§ WHAT YOU SHOULD DO:
Copy every line from the material below that holds "things".

○ ○ ○ ○ ○

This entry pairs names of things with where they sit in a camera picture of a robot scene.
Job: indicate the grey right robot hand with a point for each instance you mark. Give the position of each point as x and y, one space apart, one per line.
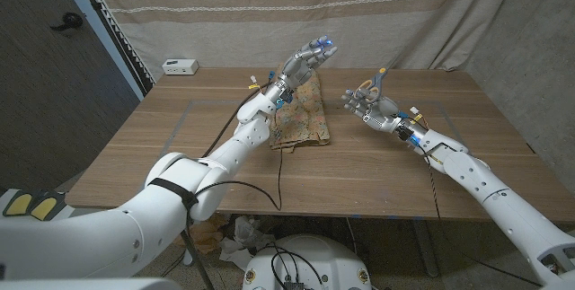
377 110

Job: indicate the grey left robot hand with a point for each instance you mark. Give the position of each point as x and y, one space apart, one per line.
303 61

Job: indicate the floral tan wrapping paper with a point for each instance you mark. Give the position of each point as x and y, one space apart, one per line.
305 119

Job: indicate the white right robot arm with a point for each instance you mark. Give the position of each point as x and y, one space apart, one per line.
494 195

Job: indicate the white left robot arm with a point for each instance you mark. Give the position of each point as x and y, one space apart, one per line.
135 218

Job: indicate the crumpled white paper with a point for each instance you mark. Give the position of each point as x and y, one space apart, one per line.
245 236

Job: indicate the crumpled brown paper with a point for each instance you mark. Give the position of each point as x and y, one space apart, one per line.
209 234

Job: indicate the beige striped cloth backdrop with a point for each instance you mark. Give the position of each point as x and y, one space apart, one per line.
224 25

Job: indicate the white power strip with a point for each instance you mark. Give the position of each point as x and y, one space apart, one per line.
179 66

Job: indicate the grey table leg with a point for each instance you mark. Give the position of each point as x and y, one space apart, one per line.
427 249

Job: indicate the white robot torso base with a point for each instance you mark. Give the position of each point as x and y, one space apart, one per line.
332 258

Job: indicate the black zigzag edge trim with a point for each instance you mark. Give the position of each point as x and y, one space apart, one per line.
121 34

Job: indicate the white table leg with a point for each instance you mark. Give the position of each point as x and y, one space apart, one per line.
188 258

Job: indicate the dark wooden door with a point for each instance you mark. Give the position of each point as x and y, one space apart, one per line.
45 101

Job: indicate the black yellow slipper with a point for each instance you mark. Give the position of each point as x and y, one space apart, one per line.
45 207
18 204

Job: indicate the white robot chest edge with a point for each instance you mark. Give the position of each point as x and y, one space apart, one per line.
90 284

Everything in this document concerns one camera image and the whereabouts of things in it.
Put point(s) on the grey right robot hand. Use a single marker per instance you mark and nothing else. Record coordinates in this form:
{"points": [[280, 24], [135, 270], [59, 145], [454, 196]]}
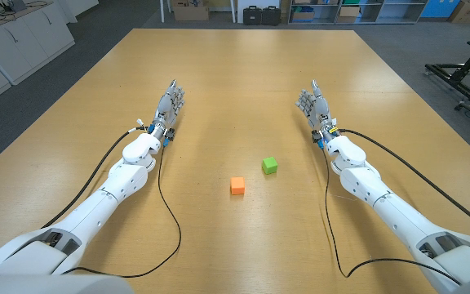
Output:
{"points": [[318, 110]]}

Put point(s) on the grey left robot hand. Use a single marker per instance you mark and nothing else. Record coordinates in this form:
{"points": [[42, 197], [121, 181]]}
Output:
{"points": [[167, 108]]}

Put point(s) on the green magnetic block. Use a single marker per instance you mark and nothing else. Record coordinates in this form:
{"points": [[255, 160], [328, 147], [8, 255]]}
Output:
{"points": [[269, 165]]}

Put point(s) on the orange magnetic block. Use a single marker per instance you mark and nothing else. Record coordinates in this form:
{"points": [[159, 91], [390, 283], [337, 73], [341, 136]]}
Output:
{"points": [[238, 186]]}

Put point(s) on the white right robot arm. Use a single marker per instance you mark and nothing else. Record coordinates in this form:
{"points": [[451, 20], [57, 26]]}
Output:
{"points": [[365, 183]]}

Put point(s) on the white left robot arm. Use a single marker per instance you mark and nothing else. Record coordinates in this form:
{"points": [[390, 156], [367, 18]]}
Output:
{"points": [[129, 179]]}

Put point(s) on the wide cardboard box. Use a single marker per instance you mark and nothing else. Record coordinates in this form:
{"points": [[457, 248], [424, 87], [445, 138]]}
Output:
{"points": [[190, 13]]}

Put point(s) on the small cardboard box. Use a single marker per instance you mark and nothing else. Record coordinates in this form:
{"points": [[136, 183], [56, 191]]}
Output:
{"points": [[348, 14]]}

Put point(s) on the black hard case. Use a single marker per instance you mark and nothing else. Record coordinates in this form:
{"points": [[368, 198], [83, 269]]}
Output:
{"points": [[252, 16], [271, 16]]}

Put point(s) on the green storage bin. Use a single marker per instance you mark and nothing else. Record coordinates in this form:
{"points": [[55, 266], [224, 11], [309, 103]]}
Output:
{"points": [[351, 2]]}

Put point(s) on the white shelving unit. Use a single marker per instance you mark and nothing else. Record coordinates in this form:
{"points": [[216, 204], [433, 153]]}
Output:
{"points": [[402, 12]]}

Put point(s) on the white cabinet row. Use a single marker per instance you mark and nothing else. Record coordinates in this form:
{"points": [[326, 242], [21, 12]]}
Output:
{"points": [[27, 41]]}

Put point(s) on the angled cardboard box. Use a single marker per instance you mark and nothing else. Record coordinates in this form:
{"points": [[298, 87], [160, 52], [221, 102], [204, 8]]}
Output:
{"points": [[469, 11]]}

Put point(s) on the dark grey desk device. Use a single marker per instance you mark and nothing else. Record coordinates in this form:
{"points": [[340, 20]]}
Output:
{"points": [[14, 5]]}

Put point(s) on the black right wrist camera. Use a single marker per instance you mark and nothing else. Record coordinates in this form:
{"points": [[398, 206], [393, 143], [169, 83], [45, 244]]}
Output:
{"points": [[316, 136]]}

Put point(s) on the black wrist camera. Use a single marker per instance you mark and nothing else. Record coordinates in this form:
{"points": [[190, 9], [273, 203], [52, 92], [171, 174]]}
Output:
{"points": [[170, 134], [316, 136]]}

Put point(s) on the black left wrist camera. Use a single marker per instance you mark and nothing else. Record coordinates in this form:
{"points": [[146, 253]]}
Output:
{"points": [[170, 134]]}

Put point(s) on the white table frame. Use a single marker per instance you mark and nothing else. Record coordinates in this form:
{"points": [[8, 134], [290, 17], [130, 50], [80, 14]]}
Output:
{"points": [[162, 12]]}

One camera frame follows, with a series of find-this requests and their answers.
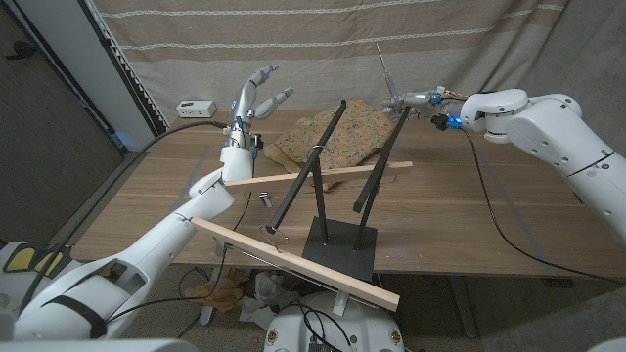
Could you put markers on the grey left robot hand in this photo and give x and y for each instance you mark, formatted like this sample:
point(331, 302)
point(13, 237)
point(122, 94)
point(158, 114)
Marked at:
point(244, 105)

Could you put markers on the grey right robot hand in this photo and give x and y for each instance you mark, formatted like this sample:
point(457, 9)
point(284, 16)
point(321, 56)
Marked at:
point(425, 101)

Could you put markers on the floral fabric piece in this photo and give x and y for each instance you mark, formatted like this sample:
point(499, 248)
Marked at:
point(352, 132)

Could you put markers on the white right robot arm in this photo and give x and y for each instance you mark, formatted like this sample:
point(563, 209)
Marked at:
point(552, 137)

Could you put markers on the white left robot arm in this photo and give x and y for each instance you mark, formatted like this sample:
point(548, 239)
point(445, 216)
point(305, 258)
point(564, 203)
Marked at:
point(147, 259)

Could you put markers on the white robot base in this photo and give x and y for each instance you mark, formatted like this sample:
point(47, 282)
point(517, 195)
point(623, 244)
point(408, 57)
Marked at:
point(352, 322)

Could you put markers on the black metal hanger rack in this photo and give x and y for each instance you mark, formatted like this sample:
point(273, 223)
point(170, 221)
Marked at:
point(342, 244)

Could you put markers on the crumpled white paper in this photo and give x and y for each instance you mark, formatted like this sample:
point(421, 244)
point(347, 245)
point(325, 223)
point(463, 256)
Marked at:
point(266, 293)

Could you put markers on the crumpled brown paper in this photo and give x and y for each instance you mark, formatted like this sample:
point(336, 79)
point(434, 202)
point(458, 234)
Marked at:
point(215, 293)

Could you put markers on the white power strip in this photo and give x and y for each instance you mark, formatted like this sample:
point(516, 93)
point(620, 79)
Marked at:
point(195, 109)

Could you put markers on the upper wooden slat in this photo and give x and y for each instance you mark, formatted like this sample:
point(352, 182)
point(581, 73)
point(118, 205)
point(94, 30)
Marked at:
point(274, 182)

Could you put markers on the wooden slat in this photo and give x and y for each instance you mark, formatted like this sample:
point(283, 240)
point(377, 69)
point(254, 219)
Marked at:
point(274, 182)
point(303, 266)

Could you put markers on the beige striped curtain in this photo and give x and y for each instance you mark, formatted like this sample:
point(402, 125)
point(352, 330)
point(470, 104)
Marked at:
point(318, 58)

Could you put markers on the small metal clip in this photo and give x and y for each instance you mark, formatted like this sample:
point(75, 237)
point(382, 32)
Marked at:
point(265, 199)

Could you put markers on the lower wooden slat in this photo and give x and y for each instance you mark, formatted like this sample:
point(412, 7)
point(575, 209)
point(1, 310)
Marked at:
point(303, 266)

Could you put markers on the grey table leg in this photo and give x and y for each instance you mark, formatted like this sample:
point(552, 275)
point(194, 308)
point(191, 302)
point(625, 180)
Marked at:
point(464, 308)

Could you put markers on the white table leg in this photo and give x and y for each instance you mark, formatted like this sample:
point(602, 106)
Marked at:
point(208, 315)

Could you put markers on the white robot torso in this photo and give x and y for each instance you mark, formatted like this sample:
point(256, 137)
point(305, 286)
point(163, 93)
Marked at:
point(98, 346)

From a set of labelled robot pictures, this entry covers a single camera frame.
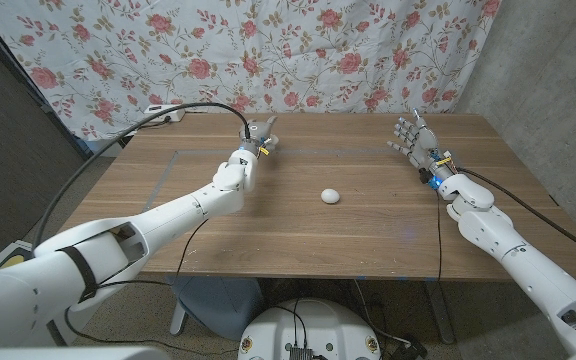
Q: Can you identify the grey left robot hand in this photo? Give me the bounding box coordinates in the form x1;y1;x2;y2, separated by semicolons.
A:
237;115;280;157

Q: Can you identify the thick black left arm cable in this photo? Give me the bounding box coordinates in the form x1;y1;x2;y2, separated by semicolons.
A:
31;101;252;251

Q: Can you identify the black power adapter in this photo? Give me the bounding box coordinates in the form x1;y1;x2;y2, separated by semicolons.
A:
391;338;429;360

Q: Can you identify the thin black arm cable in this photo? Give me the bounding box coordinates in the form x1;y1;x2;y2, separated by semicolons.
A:
63;218;242;355
436;192;443;281

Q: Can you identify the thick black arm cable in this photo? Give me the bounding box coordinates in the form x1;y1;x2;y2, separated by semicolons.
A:
460;167;576;265
31;101;252;251

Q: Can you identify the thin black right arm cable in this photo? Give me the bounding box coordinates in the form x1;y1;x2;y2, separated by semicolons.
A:
436;192;443;281

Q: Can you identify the white box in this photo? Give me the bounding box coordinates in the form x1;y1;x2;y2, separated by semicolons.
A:
83;137;125;159

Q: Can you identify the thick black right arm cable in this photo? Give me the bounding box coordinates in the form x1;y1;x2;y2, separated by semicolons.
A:
460;167;576;265

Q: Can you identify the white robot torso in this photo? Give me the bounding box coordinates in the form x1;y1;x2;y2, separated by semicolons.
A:
237;298;383;360

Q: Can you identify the yellow and black foot pedal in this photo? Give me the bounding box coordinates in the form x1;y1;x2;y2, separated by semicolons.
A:
0;252;25;272

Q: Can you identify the white power strip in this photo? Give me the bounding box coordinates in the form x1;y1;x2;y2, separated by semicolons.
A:
143;103;186;124

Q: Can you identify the floral backdrop cloth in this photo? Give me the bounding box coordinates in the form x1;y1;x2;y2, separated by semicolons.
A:
0;0;503;142

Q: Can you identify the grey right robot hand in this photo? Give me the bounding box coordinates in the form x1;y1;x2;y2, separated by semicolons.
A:
386;108;454;184

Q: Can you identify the grey table leg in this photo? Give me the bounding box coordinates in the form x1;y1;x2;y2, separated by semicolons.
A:
425;279;457;346

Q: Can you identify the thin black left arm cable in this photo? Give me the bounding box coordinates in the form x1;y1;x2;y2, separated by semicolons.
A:
63;218;242;355

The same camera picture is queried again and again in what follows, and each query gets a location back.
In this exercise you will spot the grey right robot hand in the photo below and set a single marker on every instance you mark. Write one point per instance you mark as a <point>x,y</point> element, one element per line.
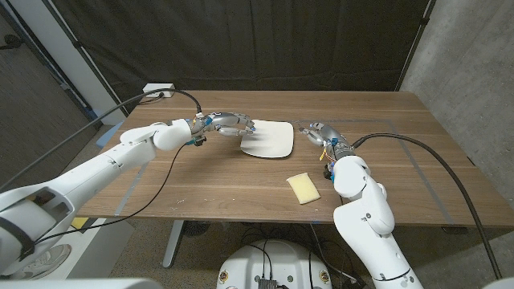
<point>329,136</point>

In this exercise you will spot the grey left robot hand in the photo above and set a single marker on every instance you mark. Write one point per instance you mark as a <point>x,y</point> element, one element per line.
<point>225,119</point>

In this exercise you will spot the white square plate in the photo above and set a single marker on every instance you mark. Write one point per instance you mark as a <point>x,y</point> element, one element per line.
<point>273,142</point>

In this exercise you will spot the yellow sponge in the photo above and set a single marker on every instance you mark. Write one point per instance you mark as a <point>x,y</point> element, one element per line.
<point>304,188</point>

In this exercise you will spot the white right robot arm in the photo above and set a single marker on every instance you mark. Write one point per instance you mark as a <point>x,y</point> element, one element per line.
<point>365,216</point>

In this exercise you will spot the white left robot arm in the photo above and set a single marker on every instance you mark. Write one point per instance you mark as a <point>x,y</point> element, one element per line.
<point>100,168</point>

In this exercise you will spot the white power strip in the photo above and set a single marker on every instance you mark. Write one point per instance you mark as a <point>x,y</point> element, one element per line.
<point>154,91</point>

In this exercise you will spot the black backdrop curtain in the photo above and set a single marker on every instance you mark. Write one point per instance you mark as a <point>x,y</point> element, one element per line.
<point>241,40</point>

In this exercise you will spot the round black floor fan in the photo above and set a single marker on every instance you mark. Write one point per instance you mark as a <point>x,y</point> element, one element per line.
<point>196,229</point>

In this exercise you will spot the light blue floor object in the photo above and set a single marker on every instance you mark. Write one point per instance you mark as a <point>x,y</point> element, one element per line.
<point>106,136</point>

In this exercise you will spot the black backdrop stand pole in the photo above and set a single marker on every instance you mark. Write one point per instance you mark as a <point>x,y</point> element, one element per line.
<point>415,44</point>
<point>86,60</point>

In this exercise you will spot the grey table leg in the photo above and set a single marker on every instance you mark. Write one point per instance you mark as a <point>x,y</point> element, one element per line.
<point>172,245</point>

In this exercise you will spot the white robot torso base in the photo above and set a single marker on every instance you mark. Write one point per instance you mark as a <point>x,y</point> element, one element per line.
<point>277,265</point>

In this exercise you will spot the black power adapter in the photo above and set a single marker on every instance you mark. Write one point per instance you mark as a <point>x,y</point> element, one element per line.
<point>353,282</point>

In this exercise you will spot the white floor board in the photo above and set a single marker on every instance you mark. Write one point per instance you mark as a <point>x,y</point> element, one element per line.
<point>100,249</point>

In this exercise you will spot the grey sneaker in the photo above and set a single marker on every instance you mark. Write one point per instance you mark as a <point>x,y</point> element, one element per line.
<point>44,263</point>

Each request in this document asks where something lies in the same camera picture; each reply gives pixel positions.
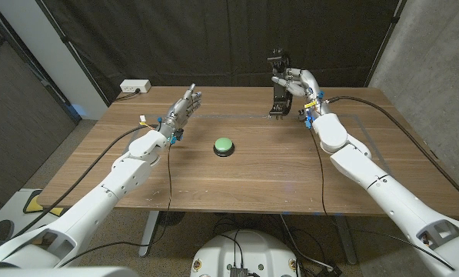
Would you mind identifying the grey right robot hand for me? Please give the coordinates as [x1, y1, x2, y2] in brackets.
[271, 68, 326, 115]

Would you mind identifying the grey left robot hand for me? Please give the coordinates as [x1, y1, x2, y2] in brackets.
[160, 83, 203, 142]

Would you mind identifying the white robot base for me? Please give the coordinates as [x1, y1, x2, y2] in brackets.
[190, 229, 302, 277]

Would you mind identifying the green push button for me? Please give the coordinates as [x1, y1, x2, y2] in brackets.
[212, 137, 236, 158]

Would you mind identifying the white power strip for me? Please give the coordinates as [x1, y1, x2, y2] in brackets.
[119, 79, 152, 94]

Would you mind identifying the black backdrop stand pole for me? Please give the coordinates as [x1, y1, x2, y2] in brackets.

○ ○ ○ ○ ○

§ EXERCISE OUTPUT:
This entry pairs names of things with where they sit in a camera picture of a robot scene.
Everything in this document concerns one camera image and the whereabouts of things in it.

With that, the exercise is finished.